◆ Assigned task:
Copy every entry exactly as it reads and exclude whatever pictures appear.

Records excerpted from a collection
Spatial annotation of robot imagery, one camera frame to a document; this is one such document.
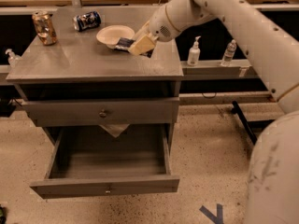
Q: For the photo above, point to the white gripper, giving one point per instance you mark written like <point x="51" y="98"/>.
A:
<point x="158" y="27"/>

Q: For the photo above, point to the dark blue rxbar wrapper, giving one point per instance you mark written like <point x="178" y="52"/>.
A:
<point x="125" y="43"/>

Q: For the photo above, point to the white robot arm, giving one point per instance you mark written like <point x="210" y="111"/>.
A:
<point x="273" y="185"/>

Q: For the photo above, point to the closed grey top drawer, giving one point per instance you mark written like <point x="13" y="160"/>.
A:
<point x="102" y="112"/>

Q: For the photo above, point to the grey drawer cabinet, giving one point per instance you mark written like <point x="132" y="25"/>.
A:
<point x="78" y="67"/>

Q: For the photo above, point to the white paper under drawer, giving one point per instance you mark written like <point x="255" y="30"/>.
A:
<point x="115" y="129"/>

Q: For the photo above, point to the open grey middle drawer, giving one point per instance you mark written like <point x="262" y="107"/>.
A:
<point x="88" y="161"/>

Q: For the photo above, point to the white bowl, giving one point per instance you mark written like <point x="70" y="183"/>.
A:
<point x="111" y="35"/>

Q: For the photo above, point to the white pump bottle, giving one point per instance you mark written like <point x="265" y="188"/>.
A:
<point x="194" y="53"/>

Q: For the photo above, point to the blue soda can lying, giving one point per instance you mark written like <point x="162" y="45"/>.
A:
<point x="86" y="21"/>

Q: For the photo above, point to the clear water bottle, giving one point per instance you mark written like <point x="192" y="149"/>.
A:
<point x="229" y="53"/>

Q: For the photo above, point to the gold crushed soda can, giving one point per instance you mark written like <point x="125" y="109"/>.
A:
<point x="44" y="27"/>

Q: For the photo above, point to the small clear pump bottle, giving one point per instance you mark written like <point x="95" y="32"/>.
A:
<point x="12" y="57"/>

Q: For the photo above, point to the black stand frame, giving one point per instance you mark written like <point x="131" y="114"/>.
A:
<point x="237" y="110"/>

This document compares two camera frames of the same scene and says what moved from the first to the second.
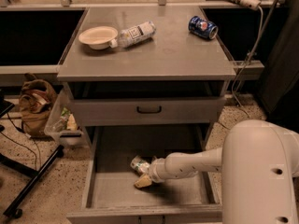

◆ Answer to this task:
Spatial annotation of robot imagery, one camera frame to a document; this is one such document.
Q: For the photo above, point to the white gripper, giving one point per instance you mark written like <point x="51" y="98"/>.
A:
<point x="158" y="27"/>

Q: For the photo above, point to the dark blue rxbar wrapper, giving one point per instance you mark written like <point x="178" y="52"/>.
A:
<point x="125" y="43"/>

Q: For the photo above, point to the white robot arm, giving one point per instance you mark written like <point x="210" y="111"/>.
A:
<point x="273" y="185"/>

Q: For the photo above, point to the closed grey top drawer, giving one point per instance you mark written like <point x="13" y="160"/>.
A:
<point x="102" y="112"/>

Q: For the photo above, point to the grey drawer cabinet, giving one point per instance you mark written like <point x="132" y="25"/>.
A:
<point x="78" y="67"/>

Q: For the photo above, point to the white paper under drawer, giving one point per instance you mark written like <point x="255" y="30"/>.
A:
<point x="115" y="129"/>

Q: For the photo above, point to the open grey middle drawer, giving one point per instance you mark written like <point x="262" y="107"/>.
A:
<point x="88" y="161"/>

Q: For the photo above, point to the white bowl, giving one point per instance you mark written like <point x="70" y="183"/>.
A:
<point x="111" y="35"/>

Q: For the photo above, point to the white pump bottle, giving one point per instance you mark written like <point x="265" y="188"/>.
A:
<point x="194" y="53"/>

Q: For the photo above, point to the blue soda can lying, giving one point per instance you mark written like <point x="162" y="45"/>.
A:
<point x="86" y="21"/>

Q: For the photo above, point to the clear water bottle, giving one point per instance you mark written like <point x="192" y="149"/>.
A:
<point x="229" y="53"/>

Q: For the photo above, point to the gold crushed soda can, giving one point per instance you mark written like <point x="125" y="109"/>.
A:
<point x="44" y="27"/>

Q: For the photo above, point to the small clear pump bottle, giving one point per instance you mark written like <point x="95" y="32"/>.
A:
<point x="12" y="57"/>

Q: For the photo above, point to the black stand frame, giving one point per instance you mark written like <point x="131" y="114"/>.
A:
<point x="237" y="110"/>

This document compares two camera frames of the same scene and says what moved from the first to the second.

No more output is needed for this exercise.